How many dead horses can Canada’s Conservative movement ravage before it becomes irrelevant to mainstream voters?
On Parliament Hill, Erin O’Toole’s conservative party may well be on a mission to root out the first-time buyers’ remorse Canadians may feel about handing Justin Trudeau a third term.
It wasn’t enough that conservatives took blows from both sides of the vaccination mandate debate by sitting on the fence during the federal election campaign.
Now the O’Toole caucus, or at least some of its vocal elements, would wage a losing battle over the mandatory vaccination protocol to be implemented in time for the reopening of the House of Commons next month.
The decision to ban anyone who is not fully vaccinated from entering the parliament as of November 22 was taken behind closed doors by a small group of parliamentarians representing the main parties, including the Conservatives, on the economy board. internal.
On that basis, the Official Opposition may try, as some of its members would, to turn the issue into a matter of parliamentary privilege and bring it to the floor of the House at the earliest opportunity next month.
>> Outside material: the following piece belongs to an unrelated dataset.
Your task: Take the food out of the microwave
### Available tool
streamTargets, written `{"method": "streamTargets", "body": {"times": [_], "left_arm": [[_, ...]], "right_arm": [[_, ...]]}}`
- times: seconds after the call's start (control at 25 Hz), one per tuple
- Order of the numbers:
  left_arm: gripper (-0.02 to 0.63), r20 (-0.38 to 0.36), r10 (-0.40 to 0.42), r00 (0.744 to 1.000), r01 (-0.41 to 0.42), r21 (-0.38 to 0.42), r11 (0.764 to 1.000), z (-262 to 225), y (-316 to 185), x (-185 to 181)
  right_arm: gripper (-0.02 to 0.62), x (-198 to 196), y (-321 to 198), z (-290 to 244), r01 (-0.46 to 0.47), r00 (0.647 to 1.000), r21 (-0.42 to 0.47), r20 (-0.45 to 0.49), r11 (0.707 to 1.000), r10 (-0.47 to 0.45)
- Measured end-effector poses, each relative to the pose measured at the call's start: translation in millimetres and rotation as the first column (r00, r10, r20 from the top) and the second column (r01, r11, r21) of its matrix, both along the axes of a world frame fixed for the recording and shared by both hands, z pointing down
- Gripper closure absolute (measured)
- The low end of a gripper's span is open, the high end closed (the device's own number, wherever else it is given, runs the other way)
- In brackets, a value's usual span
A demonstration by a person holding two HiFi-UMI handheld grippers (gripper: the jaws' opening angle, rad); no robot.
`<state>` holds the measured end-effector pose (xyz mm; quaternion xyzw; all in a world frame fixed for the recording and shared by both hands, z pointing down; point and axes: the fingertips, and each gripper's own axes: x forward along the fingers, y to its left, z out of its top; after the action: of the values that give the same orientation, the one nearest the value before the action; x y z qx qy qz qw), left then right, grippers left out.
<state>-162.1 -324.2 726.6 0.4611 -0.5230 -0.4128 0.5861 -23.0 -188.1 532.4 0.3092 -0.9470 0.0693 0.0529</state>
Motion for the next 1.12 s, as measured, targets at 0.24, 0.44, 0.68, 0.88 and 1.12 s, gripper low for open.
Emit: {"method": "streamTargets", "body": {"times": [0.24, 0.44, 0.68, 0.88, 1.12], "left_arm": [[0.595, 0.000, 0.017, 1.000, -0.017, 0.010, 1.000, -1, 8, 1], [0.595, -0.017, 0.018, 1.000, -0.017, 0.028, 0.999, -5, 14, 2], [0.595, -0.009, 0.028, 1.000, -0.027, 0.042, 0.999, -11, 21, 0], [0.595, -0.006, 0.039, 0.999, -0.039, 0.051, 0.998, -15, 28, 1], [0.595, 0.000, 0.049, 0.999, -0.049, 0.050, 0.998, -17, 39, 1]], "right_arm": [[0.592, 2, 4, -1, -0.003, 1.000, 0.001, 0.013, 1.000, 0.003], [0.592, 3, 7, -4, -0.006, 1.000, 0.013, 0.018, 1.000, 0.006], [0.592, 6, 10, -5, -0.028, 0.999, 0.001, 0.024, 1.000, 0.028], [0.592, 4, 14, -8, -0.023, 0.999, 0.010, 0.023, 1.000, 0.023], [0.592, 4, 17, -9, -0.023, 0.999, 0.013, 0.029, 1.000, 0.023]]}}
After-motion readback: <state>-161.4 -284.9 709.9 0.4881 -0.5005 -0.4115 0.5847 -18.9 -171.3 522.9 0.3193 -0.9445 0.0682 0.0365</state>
But even on that battlefield, the end result is not in doubt.
If it ever comes to a full House vote, the only question will be whether some Conservative MPs choose to break ranks and join their New Democracy, Green, Bloc and Liberal colleagues in supporting the mandatory vaccination protocol.
At the end of the week, it’s unclear if O’Toole, who has said his party would abide by the rules, has the moral authority to convince his group to approve a fight where everyone loses.
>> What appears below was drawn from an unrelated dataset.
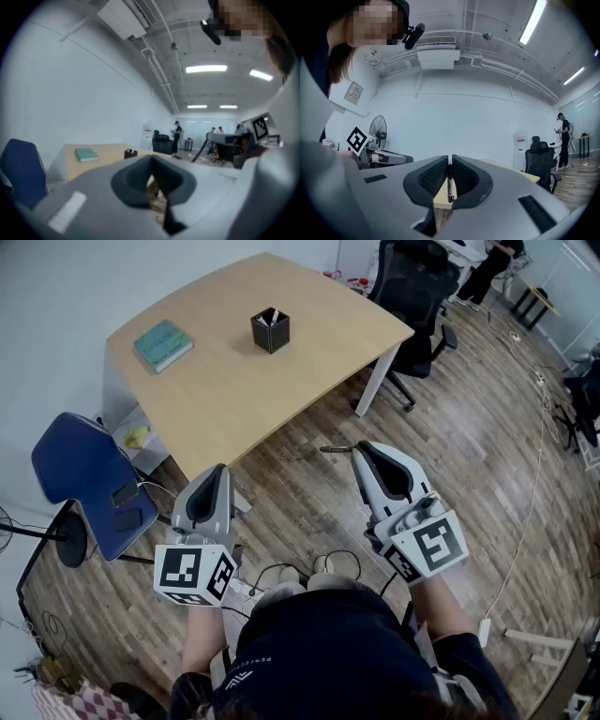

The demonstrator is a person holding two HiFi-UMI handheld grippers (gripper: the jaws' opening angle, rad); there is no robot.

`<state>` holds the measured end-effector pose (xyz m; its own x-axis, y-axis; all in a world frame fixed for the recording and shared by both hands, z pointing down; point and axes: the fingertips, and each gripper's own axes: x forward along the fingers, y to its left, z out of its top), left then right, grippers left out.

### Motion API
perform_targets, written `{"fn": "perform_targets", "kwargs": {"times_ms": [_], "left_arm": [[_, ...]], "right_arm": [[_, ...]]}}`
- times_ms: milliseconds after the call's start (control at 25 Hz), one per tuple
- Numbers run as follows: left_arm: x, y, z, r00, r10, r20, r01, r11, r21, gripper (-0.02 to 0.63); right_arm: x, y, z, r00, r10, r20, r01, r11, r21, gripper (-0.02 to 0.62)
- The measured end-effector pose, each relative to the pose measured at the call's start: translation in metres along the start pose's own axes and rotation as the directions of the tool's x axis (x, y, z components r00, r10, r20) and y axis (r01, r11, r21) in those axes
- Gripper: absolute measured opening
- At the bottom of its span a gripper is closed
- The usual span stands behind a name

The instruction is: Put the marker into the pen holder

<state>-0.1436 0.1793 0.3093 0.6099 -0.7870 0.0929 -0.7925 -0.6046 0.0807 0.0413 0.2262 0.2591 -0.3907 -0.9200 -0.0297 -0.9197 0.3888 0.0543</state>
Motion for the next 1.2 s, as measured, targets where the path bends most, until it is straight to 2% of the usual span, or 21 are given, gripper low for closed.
{"fn": "perform_targets", "kwargs": {"times_ms": [200,400,840,1000,1200], "left_arm": [[0.006,-0.008,-0.003,1.000,-0.012,-0.010,0.012,1.000,0.003,0.006],[0.013,-0.009,-0.008,1.000,0.019,-0.017,-0.019,1.000,-0.005,0.006],[0.054,-0.029,-0.008,0.999,0.039,-0.030,-0.039,0.999,0.001,0.006],[0.071,-0.035,-0.003,0.999,0.052,-0.011,-0.052,0.999,-0.002,0.006],[0.085,-0.052,-0.005,0.998,0.047,-0.040,-0.046,0.999,0.013,0.006]], "right_arm": [[0.000,-0.005,-0.001,1.000,0.014,0.003,-0.015,1.000,0.018,0.023],[0.003,-0.012,-0.008,0.999,0.036,-0.008,-0.036,0.999,0.024,0.023],[0.009,-0.055,-0.014,0.998,0.067,0.004,-0.067,0.996,0.063,0.023],[0.011,-0.074,-0.013,0.997,0.073,0.017,-0.075,0.994,0.080,0.023],[0.014,-0.092,-0.009,0.995,0.093,0.029,-0.095,0.992,0.081,0.023]]}}
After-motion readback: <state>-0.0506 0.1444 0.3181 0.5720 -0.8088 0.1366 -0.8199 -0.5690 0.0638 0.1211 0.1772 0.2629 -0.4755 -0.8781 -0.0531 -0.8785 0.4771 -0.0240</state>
He can always console himself with the idea that there will come a time when the pandemic and the party’s mixed messages about vaccines will fade from the radar. In the next election, the issue is unlikely to bite the conservatives again.
But the same cannot be said for the economy. And here again, the Conservative team seems hell-bent on making Trudeau and Finance Minister Chrystia Freeland look like the adults in the room, because partly lost in the controversy over conservatives’ reluctance to comply with mandatory vaccinations was their amateur approach to the inflation debate.
As my colleague Heather Scoffield pointed out in a column earlier this week, it is ridiculous for conservatives to claim that Trudeau is responsible for rising inflation rates.
If that’s what O’Toole and his shadow cabinet really believe, then they’re out for lunch. If not, then they are taking the voters for fools.
The accusation only serves to diminish the credibility of the Official Opposition. The fact that the conservative attacks are backed by conspiracy theories promoted by MP Pierre Poilievre about the Bank of Canada compounds the damage.
At this rate, the party will soon squander its financial management credentials.
Before blaming Trudeau for inflation, O’Toole might have considered how badly the same approach has worked for his Alberta ally.
This week, a report commissioned by the Jason Kenney government debunked some of the prime minister’s favorite hoaxes.
Two years and $ 3.5 million later, the province’s investigation into anti-Alberta energy activities found no evidence of an incomplete global conspiracy led by a fifth environmental column to undermine the province’s oil and gas industry. Where the prime minister argued that misconduct was being committed, the report found only the legitimate exercise of freedom of expression.
As for Kenney’s repeated claims that Trudeau’s climate change policies are designed to destroy the province’s livelihood, they apparently didn’t make much of an impression on the investigation. His most scathing criticisms are directed at the Alberta government itself.
Not that this necessarily matters to Kenney, as he leads a charge against another federal windmill, this time in the form of equalization policy.
In earlier lean times, federal conservatives tended to look to strong prime ministers in Ontario and Alberta to fill a leadership vacuum.
Peter Lougheed and William Davis were dominant conservative figures during the reign of Pierre Trudeau.
Ralph Klein and Mike Harris acted similarly as counterweights to the federal liberals during Jean Chrétien’s tenure.
But Kenney’s star has fallen to precipitous depths in his own province, and the Doug Ford administration has essentially stepped out of some of the most existential political debates of the day. The throne speech read in the Ontario Legislature earlier this month even failed to mention climate change even once.
While federal Conservatives seem increasingly rudderless, Canada’s top Conservative Prime Ministers in Alberta and Ontario are more likely to drag the Conservative movement to anchor it. On both levels, it is as if the tail is leading the dog.